In a March 24, 2024 article, Sheriff Clayton spoke about the potential impacts of him losing $5 million in Millage money from his $124 million budget (4 percent). He was more dramatic than a teenager threatened with the loss of a red convertible paid for by parents.

He told The Manchester Mirror: “[A] small minority of those in our county do not understand the value that the millage brings, are unaware of the programs that have been implemented or the progress that has been made. If the millage is not put on the ballot this fall for a vote or does not pass a vote of the people, community wellness and safety in Washtenaw County will be devastated. The county would be forced to choose between a huge blow to its budget or leaving many of our county residents without the necessary police services or protection.”

What with the Sheriff having used Millage money to buy guns and ammo, a boat, to paint the jail and foisting felon-controlled patrols on Ypsilanti Twp. neighborhoods against the wishes of elected officials, methinks the Sheriff doth protest too much.

Here’s a sample of the progress made by the Sheriff using his Millage funds: there were thirty murders in Washtenaw County in 2023 alone, including murders by suspects who underwent (and failed) competency exams. it’s not a stretch to say a large majority of County residents are already without competent and necessary police services and protection, particularly the out-county cities and townships. Those poor souls pay their County taxes and pay the Sheriff $190,000 in protection money per deputy for patrol services.

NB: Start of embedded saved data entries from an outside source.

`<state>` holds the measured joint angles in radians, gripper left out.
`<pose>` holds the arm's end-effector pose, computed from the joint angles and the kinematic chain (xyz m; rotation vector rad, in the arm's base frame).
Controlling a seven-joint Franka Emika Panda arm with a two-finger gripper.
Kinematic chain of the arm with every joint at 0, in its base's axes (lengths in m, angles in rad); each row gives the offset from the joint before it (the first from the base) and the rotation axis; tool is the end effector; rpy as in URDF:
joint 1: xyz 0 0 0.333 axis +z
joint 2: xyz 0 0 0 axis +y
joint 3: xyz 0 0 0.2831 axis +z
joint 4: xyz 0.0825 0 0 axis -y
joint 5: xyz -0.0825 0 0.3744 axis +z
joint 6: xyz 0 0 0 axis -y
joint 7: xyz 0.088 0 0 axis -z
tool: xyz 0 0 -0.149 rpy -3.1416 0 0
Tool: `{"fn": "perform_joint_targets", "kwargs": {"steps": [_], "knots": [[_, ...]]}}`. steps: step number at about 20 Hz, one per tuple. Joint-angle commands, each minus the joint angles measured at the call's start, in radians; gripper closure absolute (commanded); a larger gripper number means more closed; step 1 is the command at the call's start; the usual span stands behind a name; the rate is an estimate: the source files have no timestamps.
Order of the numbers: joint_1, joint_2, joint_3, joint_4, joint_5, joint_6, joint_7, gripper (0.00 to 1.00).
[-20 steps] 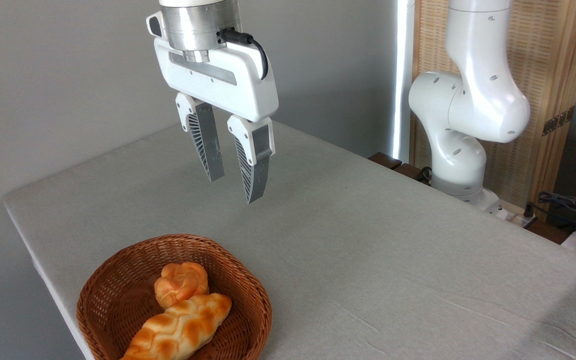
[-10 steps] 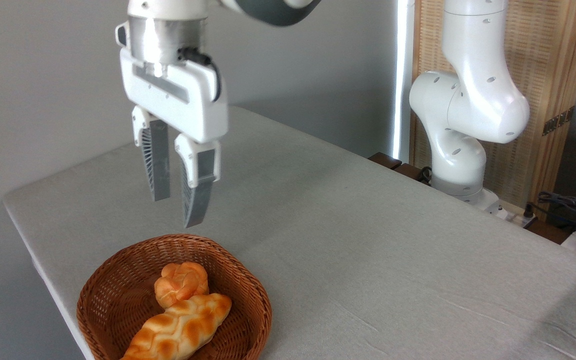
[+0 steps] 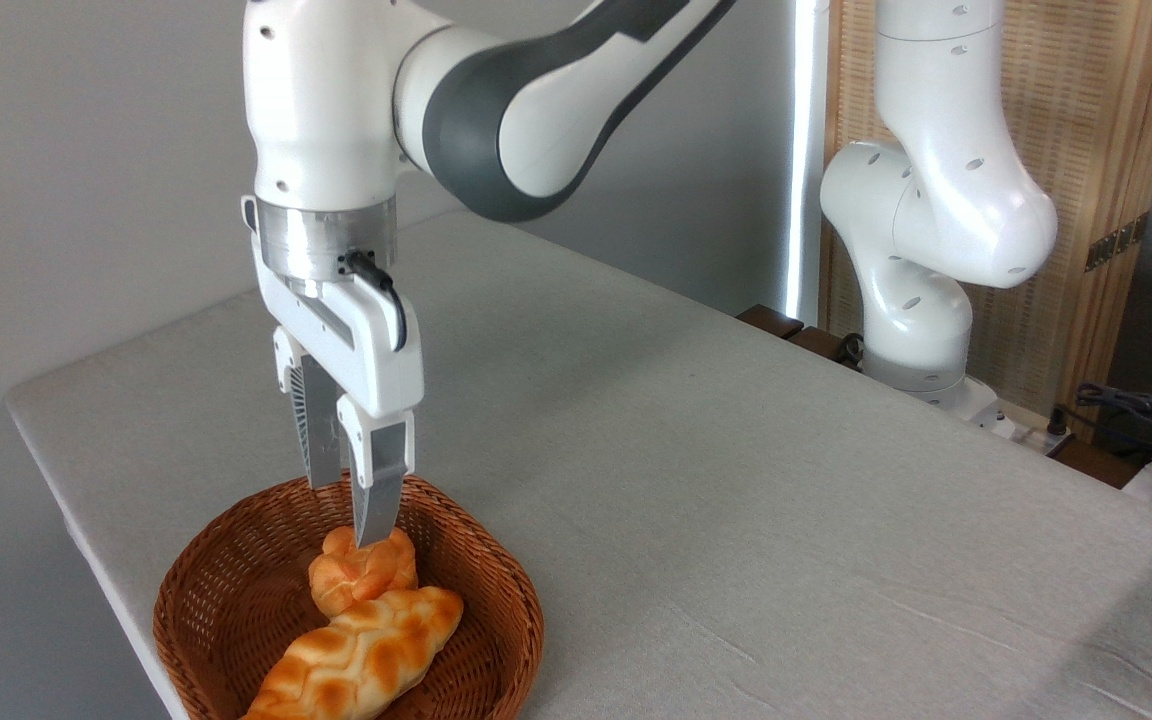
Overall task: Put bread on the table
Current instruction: 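Lower the open gripper onto the braided bread roll in the basket, then close the gripper on the braided bread roll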
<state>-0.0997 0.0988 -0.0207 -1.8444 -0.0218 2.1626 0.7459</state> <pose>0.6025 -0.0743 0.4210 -2.7992 1.2767 -0.3326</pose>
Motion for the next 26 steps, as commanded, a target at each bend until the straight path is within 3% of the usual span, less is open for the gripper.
{"fn": "perform_joint_targets", "kwargs": {"steps": [1, 8, 14, 16, 21, 23, 26], "knots": [[0.011, -0.011, 0.011, -0.024, -0.006, 0.089, 0.087, 0.00], [0.073, 0.085, 0.035, -0.024, -0.020, 0.293, 0.073, 0.00], [0.104, 0.119, 0.025, -0.025, -0.021, 0.302, 0.066, 0.02], [0.104, 0.128, 0.018, -0.033, -0.018, 0.306, 0.069, 0.15], [0.104, 0.147, 0.004, -0.033, -0.006, 0.307, 0.079, 0.72], [0.106, 0.147, 0.004, -0.033, -0.006, 0.307, 0.081, 0.81], [0.107, 0.147, 0.004, -0.032, -0.006, 0.307, 0.081, 0.85]]}}
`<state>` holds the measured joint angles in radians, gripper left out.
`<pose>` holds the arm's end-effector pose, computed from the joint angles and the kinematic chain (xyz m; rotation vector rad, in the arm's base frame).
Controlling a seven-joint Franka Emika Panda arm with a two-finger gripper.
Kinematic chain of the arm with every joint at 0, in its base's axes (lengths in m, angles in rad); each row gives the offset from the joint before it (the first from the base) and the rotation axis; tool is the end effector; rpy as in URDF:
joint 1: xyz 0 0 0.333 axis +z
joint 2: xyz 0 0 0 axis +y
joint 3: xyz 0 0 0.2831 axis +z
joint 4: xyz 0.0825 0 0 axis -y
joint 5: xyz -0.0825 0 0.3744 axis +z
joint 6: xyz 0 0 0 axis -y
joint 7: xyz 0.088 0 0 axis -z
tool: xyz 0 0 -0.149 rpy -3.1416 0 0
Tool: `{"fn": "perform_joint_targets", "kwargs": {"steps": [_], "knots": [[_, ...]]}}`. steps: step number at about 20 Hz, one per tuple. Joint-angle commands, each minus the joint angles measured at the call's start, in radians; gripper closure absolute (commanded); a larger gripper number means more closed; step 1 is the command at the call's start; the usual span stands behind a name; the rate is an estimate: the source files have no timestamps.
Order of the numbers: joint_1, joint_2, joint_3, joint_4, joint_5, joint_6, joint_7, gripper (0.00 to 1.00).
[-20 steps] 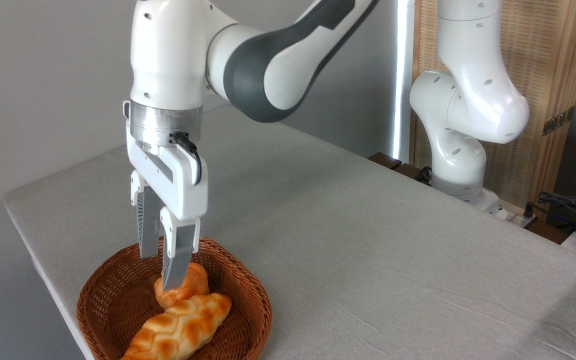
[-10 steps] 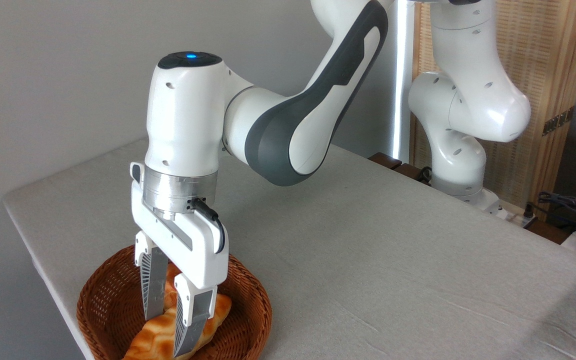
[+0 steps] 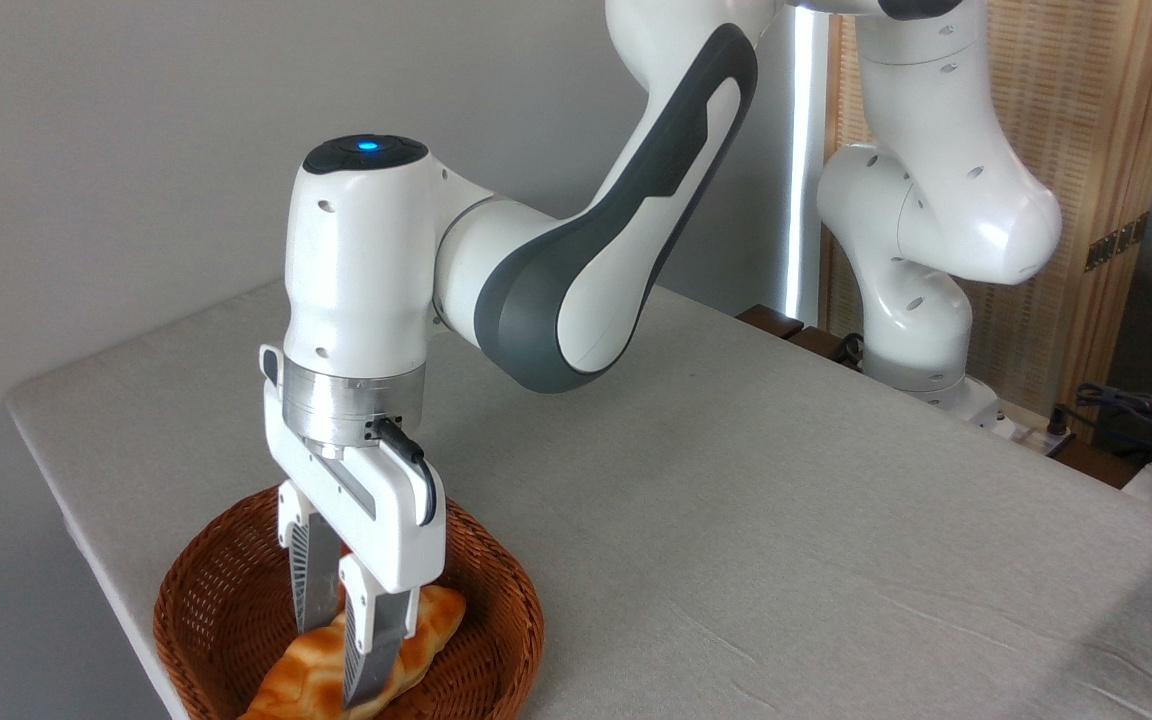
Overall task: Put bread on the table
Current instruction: 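Close the gripper on the braided bread roll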
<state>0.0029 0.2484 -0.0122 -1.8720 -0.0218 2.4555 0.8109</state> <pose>0.6440 -0.0063 0.3502 -2.7524 1.1715 -0.4773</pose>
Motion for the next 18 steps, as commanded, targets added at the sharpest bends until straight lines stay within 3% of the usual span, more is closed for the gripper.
{"fn": "perform_joint_targets", "kwargs": {"steps": [1, 10, 18], "knots": [[0.005, -0.005, -0.005, -0.006, -0.006, 0.014, 0.016, 0.86], [0.005, -0.015, -0.006, 0.004, -0.007, 0.011, 0.004, 0.86], [0.005, -0.121, 0.009, 0.005, -0.018, 0.000, -0.002, 0.86]]}}
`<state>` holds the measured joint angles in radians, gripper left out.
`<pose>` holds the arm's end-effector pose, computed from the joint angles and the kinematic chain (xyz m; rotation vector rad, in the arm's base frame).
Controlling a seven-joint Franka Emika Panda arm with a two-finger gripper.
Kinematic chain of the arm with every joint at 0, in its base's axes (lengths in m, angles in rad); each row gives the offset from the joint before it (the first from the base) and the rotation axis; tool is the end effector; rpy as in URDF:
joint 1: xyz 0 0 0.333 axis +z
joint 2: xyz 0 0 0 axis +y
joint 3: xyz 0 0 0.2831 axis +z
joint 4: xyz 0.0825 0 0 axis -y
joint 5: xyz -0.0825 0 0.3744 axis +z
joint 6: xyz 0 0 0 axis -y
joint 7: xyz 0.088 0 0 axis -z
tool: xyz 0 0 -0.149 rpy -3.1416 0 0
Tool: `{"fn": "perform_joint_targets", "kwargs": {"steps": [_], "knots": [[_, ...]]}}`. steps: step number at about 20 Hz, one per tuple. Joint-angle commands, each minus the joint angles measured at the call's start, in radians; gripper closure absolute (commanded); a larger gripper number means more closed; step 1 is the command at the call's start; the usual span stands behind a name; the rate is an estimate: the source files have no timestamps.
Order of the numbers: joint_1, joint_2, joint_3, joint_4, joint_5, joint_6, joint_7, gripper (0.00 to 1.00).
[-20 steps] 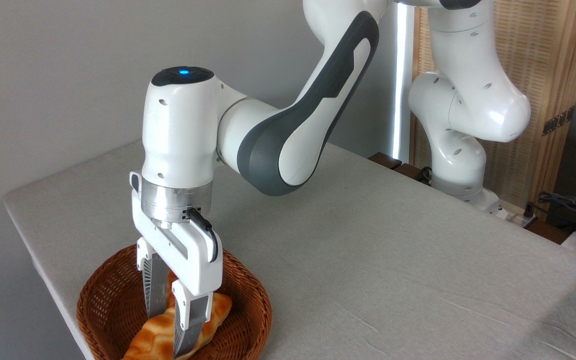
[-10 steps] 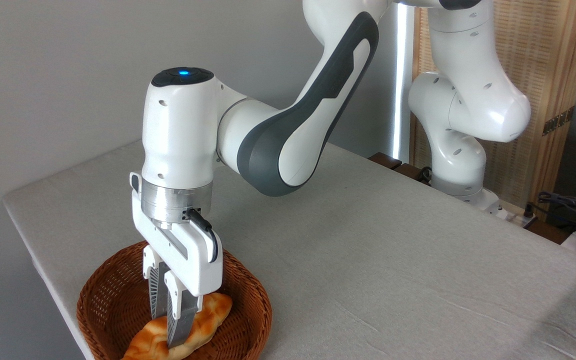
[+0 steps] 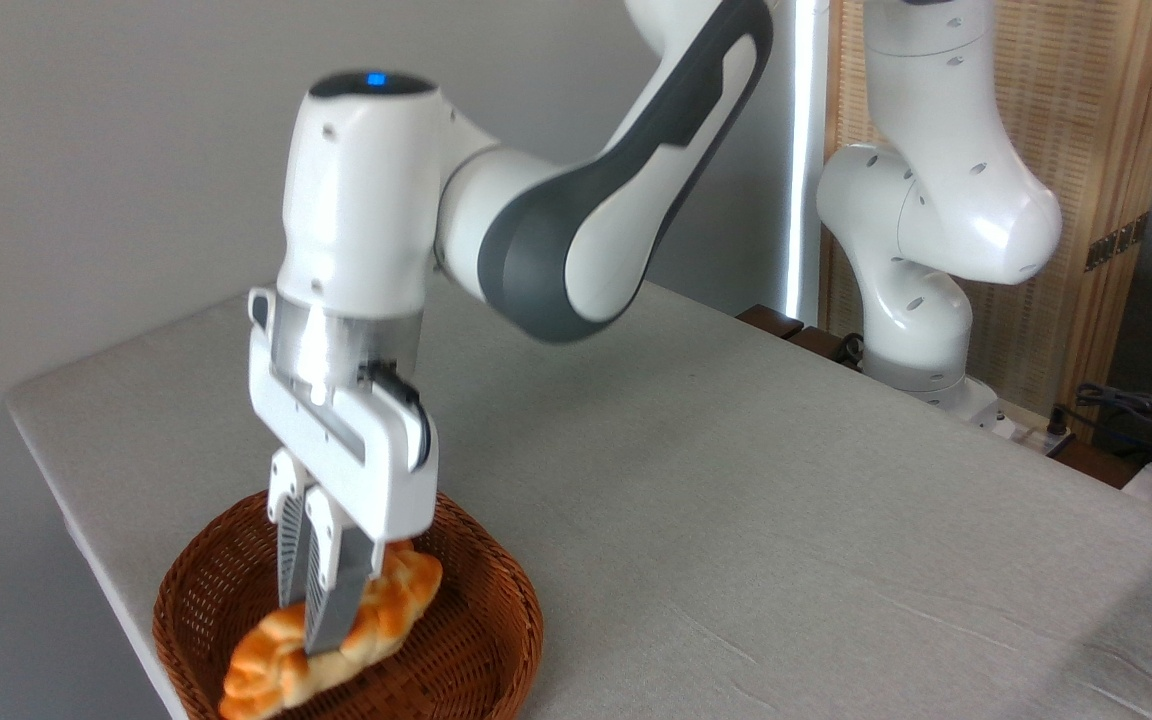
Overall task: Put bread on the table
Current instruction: 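Lift the braided roll out of the basket and carry it beside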
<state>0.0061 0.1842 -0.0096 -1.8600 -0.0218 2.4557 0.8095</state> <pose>0.6440 -0.0026 0.3976 -2.7112 1.1438 -0.5759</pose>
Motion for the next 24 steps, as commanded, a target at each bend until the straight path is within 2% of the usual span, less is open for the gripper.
{"fn": "perform_joint_targets", "kwargs": {"steps": [1, 3, 5, 9, 11, 13, 15, 20, 22, 23, 24], "knots": [[0.002, -0.069, 0.008, -0.007, -0.020, -0.001, -0.001, 0.86], [0.002, -0.101, 0.023, -0.007, -0.021, -0.055, -0.001, 0.86], [0.002, -0.146, 0.030, -0.007, -0.018, -0.154, -0.001, 0.86], [0.002, -0.245, 0.043, -0.019, -0.006, -0.467, 0.011, 0.86], [0.000, -0.291, 0.065, -0.063, 0.008, -0.562, 0.017, 0.86], [-0.005, -0.360, 0.077, -0.160, 0.060, -0.567, 0.022, 0.82], [-0.005, -0.409, 0.080, -0.252, 0.080, -0.569, 0.022, 0.80], [-0.017, -0.423, 0.079, -0.378, 0.082, -0.558, 0.020, 0.76], [-0.037, -0.423, 0.080, -0.392, 0.083, -0.552, 0.019, 0.76], [-0.037, -0.423, 0.080, -0.393, 0.097, -0.551, 0.019, 0.75], [-0.038, -0.423, 0.080, -0.393, 0.124, -0.549, 0.023, 0.68]]}}
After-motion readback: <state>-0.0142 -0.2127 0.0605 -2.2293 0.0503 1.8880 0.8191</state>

Taxpayers didn’t get what they were told they would get when the Mental Health and Public Safety Millage was first put on the ballot. We were promised expanded, higher quality mental health services for people in need. We were promised improved public safety. We still need both, but renewing the Millage won’t provide either.

The County Commissioners stubbornly refused to rework the language of the Millage renewal proposal they voted to put on the Nov. 2024 ballot. This means if the Millage is renewed by voters we’ll see the same pickpockets pickpocketing the same over-taxed County taxpayers.

Renew the Mental Health and Public Safety Millage? As your CMH psychiatrist might tell you, if you can get an appointment: the definition of insanity is doing the same thing over and over and expecting a different outcome.